My artist friend Michael Pearce has a spool of shoelace material.  Stitched into the lace is the word “Solitude” which is a word that I cherish. It is idealistic of me to think that I can have solitude in the chaos of my life, but I try to be reminded of its value. In the book “The Way of the Heart” Henri Nouwen has an entire chapter talking of the importance of solitude in our busy lives. It is a way to spiritually re-charge. It is infact the first step on a path that he describes as the way of the heart. (the next steps are silence and prayer) Of solitude he says “Solitude is the furnace of transformation.” He goes on to say in another book “In solitude we discover that life is not a possession to be defended, but a gift to be shared.” It is there, in solitude that I do recharge my gift. I am able to go back to the daily life of family, work, community and share the gift of life. I am truly looking forward to filling up with grace and the suns vitamin D boost as I paint along the coast next week.

Below Deck

Below Deck (16 x 20 – on canvas) – 1.5.2003 $650

The amazing thing about living here in So Cal is the weather. Today it was over 80 degrees and we went to the beach again. Tomorrow will be in the upper 80’s and it is the first week of January!

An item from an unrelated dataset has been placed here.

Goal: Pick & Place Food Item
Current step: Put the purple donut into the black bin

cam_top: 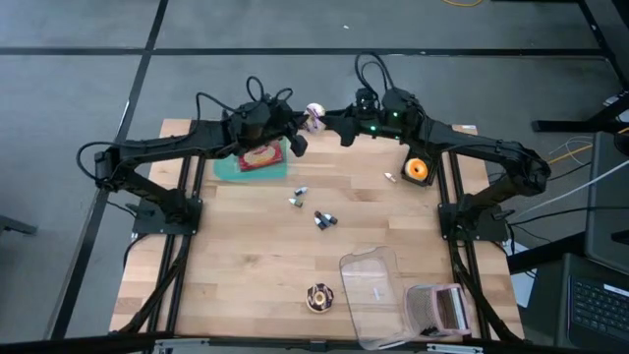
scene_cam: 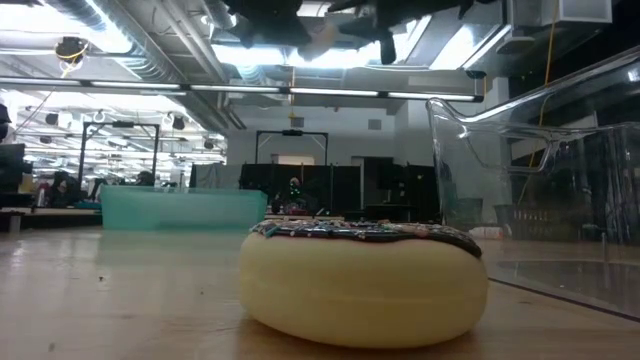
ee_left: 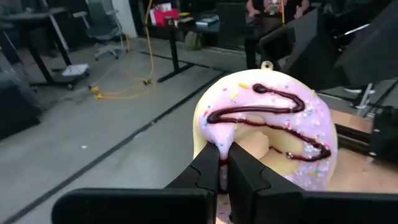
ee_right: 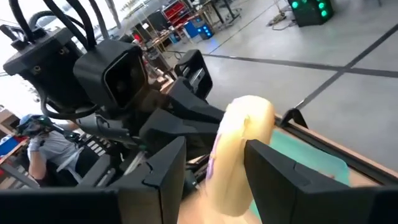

This was an interesting painting adventure. It began about a month ago and was started from a photograph. There was a really intense sunset that I photographed, and I wanted to paint it. Then when I started to put the brush to the canvas, I got “stuck”. It just did not work for me. I hated the strong contrast that was captured in the photo, but I wanted to make something more like what I saw when I was there. So today, I once again packed up the family and took them on site to capture the scene plein air. The truly hardest part was there was NO light from me to see my palette or canvas. The sun was so bright in my eyes that when I looked at the scene to see what to paint, I was blinded and then I could not see much on the canvas. I knew where the colors were, and I just mixed them from the location on the palette. I used a lot of white and since I was painting over the previous painting, there was already a dark “ground” or under painting that comes through. This painting was over in less than two hours, and the kids were ready for cold showers.